Pendant presque une décennie, il était sur la photo celui qui posait juste à côté du « big four » sans jamais être au centre. Comme un David Ferrer, Tomas Berdych a eu la malchance d’être un contemporain des Federer, Nadal, Djokovic et Murray. A 32 ans, le Tchèque amorce depuis quelques mois un inévitable déclin. Sorti d’entrée à Monte-Carlo, Madrid et Rome, l’actuel 20e mondial, a connu pareille fortune à Roland-Garros, éliminé mercredi par Jérémy Chardy, 86e (7-6, 7-6, 1-6, 5-7, 6-2) pour le plus grand plaisir des spectateurs du central Philippe-Chatrier.

C’est donc évidemment au Français que les spectateurs avaient réservé leur ovation, après quatre heures et treize minutes d’un match disputé sur deux jours, au scénario antinomique. Premier acte : mardi soir. Le Français remporte les deux premiers sets au tie-break (7-6 [7/5], 7-6 [10/8]) avant d’être stoppé dans son élan par les ténèbres et l’orage qu’elles précèdent. Les deux joueurs quittent le terrain à égalité (1-1) dans le troisième.

Deuxième acte, donc, ce mercredi midi. Chardy déjoue, Berdych rejoue. Et le public du court Philippe-Chatrier, gonflé la veille au soir, a cette fois le ventre vide. Il déserte les tribunes, à peine garnies à moitié. Sur le terrain, le Palois ne fait rien pour lui faire oublier ses triviales préoccupations, enchaînant les fautes directes sans éclair de lucidité (aucune balle de break convertie, contre un carton plein pour Berdych). Percutant, le Tchèque, demi-finaliste en 2010, sert le plomb et s’adjuge la troisième manche 6-1.

« Les dents qui tremblent »

Le trou d’air se poursuit pour Chardy dans le quatrième. Berdych va jusqu’à mener 5-3 et se procure une balle de set. Mais le Français s’accroche et recolle à 5-5. Las, le Tchèque se procure deux balles de break au jeu suivant, et convertit la deuxième. En face, le Français reste de longues secondes scotché à la trace de la balle qui vient de mordre la ligne, persuadé que la marque est dehors.

Deux sets partout, tout est à refaire. « Allez Jérémy, accroche-toi, n’y pense plus ! », lui lance un spectateur. Manifestement rassasié, cette fois, le public est prêt à se réveiller. Il est grand temps. Chardy le sent. Il retrouve instantanément son réalisme et son coup droit avec : pour la première fois du deuxième acte, il prend les devants, et fait douter son adversaire, qui balbutie en servant. Sur un coup droit décroisé qui prend de vitesse Berdych, le Français s’offre une balle de match.

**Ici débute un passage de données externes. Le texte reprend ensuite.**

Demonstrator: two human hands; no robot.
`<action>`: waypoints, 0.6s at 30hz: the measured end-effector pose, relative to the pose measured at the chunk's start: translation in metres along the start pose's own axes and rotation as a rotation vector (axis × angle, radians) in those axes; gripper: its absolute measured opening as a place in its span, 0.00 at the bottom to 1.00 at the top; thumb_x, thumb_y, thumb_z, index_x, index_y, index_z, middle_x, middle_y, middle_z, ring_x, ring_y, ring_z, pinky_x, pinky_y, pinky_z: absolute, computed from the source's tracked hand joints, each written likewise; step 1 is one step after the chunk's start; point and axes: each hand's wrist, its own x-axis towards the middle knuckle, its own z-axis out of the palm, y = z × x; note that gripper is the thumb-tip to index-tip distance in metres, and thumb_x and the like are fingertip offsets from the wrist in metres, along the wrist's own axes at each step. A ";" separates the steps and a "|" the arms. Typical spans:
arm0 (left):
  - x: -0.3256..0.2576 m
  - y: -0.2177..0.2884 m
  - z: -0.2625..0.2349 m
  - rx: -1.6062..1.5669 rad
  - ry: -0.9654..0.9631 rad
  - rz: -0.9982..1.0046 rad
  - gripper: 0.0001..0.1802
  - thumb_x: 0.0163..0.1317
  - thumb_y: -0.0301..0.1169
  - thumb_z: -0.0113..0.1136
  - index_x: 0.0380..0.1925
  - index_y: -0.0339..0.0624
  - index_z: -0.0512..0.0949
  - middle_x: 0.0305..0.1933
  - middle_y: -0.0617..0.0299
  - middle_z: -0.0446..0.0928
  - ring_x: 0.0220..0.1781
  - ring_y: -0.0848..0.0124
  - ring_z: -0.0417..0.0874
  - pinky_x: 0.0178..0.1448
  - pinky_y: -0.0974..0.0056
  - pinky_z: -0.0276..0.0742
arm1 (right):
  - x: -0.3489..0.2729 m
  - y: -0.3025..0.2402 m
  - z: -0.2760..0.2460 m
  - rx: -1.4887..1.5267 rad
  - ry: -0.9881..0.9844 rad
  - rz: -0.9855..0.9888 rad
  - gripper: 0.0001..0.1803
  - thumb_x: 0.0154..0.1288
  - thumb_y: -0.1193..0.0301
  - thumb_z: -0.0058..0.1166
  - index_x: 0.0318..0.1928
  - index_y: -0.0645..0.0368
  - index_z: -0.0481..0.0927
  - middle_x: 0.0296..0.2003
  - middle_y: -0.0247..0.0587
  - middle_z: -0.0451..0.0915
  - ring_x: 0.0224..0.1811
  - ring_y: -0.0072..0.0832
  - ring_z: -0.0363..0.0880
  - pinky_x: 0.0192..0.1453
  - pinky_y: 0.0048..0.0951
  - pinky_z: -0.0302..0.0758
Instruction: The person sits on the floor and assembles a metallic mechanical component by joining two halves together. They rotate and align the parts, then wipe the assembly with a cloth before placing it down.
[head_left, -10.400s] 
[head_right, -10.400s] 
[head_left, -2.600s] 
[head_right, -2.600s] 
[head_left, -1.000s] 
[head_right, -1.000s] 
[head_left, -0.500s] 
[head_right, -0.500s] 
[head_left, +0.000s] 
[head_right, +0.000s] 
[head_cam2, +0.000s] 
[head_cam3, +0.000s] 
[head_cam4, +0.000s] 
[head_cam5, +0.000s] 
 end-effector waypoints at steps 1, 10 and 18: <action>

Et malgré « les dents qui tremblent », il ne flanche pas.

Au micro de Fabrice Santoro, il a concédé une grande fébrilité :

« J’étais très nerveux aujourd’hui. Quand je suis revenu sur le court, le match a complètement changé, mais je me suis battu, à la fin, y avait tout qui tremblait mais ça l’a fait, je suis très heureux. A deux sets partout, dans la tête c’est dur, physiquement aussi, merci encore pour le soutien aujourd’hui. »

Le Français, qui restait sur deux défaites au premier tour aux Challengers de Bordeaux et d’Aix-en-Provence, peut être doublement satisfait. En treize participations, c’est la première fois qu’il dompte le central de Roland. Il n’est jamais trop tard pour commencer.